Contre l’idée très romanesque d’un « mystère humain » difficile à percer,              Simenon croit en la possibilité de comprendre les actes les plus fous, les plus inhabituels ou inattendus, en apprenant tout simplement à connaître les différents milieux sociaux en jeu et la place qu’y occupent les différents protagonistes du drame. Les crimes qui se commettent ne prennent sens que replacés dans le réseau social complexe de leur apparition. Le commissaire qui mène l’enquête est parfois amené à s’interroger sur les logiques sociales, individuelles et collectives, qui ont conduit au crime qu’il tente d’élucider. Pour comprendre le crime, il faut comprendre ce qui a conduit le criminel à agir comme il a agi, l’histoire qui est la sienne et qui est l’histoire de ses expériences avec toutes celles et tous ceux qu’il a fréquentés plus ou moins durablement dans son existence, les tensions et les conflits internes comme externes qui l’ont conduit au meurtre, et souvent la crise existentielle et les circonstances qui l’ont amené à commettre l’irréparable. (…)

« Il ne s’agit pas de les excuser, de les approuver ou de les absoudre. Il ne s’agit pas non plus de les parer de je ne sais quelle auréole, comme cela a été la mode à [une] certaine époque. Il s’agit de les regarder simplement comme un fait, de les regarder avec le regard de la connaissance. Sans curiosité, parce que la curiosité est vite émoussée. Sans haine bien sûr. De les regarder, en somme, comme des êtres qui existent et que, pour la santé de la société, par souci de l’ordre établi, il s’agit de maintenir, bon gré mal gré, dans certaines limites et de punir quand ils les franchissent. » [Simenon, Les mémoires de Maigret, 1951]

A la différence du commissaire, le sociologue doit néanmoins s’abstenir de tout jugement et ne pas se prononcer, comme il le fait, sur la nécessité ou pas de punir « pour la santé de la société ». Il peut éventuellement prendre cette question à bras le corps et chercher   à connaître les effets différentiels de divers modes de traitement des criminels (on sait, par exemple, que la socialisation à l’univers criminel qu’engendre l’expérience carcérale – des petits délinquants pouvant en fréquenter de plus grands – n’est pas pour rien dans certaines carrières délinquantes), mais il n’a pas à dire ce qu’il faut faire et comment il faut le faire.
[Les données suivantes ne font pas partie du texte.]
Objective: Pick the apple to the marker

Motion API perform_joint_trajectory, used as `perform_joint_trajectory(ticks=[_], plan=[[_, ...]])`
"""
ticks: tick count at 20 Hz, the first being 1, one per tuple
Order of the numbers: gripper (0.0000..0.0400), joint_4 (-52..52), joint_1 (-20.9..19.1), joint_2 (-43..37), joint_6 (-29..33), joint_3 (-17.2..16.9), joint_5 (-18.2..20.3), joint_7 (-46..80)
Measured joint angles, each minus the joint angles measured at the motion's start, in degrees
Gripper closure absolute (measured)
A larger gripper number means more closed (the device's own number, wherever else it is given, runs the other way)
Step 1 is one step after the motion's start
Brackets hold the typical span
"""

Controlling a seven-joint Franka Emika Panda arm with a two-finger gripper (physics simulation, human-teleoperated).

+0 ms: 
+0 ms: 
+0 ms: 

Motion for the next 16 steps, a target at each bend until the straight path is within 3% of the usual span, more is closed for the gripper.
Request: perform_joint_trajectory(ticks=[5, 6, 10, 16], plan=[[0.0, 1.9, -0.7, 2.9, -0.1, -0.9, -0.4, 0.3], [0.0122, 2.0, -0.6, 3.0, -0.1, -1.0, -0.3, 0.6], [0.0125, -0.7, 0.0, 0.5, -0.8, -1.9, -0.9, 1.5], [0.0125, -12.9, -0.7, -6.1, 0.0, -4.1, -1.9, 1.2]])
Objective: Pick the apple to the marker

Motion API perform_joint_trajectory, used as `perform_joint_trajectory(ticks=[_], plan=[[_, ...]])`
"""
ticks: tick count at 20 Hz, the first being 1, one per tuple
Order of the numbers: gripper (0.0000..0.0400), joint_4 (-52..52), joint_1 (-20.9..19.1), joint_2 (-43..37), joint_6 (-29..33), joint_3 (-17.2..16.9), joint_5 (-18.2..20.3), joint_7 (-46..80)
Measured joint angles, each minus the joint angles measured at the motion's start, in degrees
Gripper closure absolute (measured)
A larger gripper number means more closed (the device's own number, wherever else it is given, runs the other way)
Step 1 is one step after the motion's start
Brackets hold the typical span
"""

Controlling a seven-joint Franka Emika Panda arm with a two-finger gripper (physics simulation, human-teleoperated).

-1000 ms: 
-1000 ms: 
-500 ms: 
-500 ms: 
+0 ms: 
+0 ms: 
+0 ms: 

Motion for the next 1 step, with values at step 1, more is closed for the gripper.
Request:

Bernard LAHIRE, Pour la sociologie (2016), pp.40-43 “comprendre sans juger”

Questions :

  • Expliquez la différence entre “comprendre” et “juger”.
  • Pourquoi, selon le personnage du commissaire Maigret, avant de punir un criminel, faudrait-il le comprendre ?
  • Les connaissances du sociologue peuvent-elles aider à améliorer la société ?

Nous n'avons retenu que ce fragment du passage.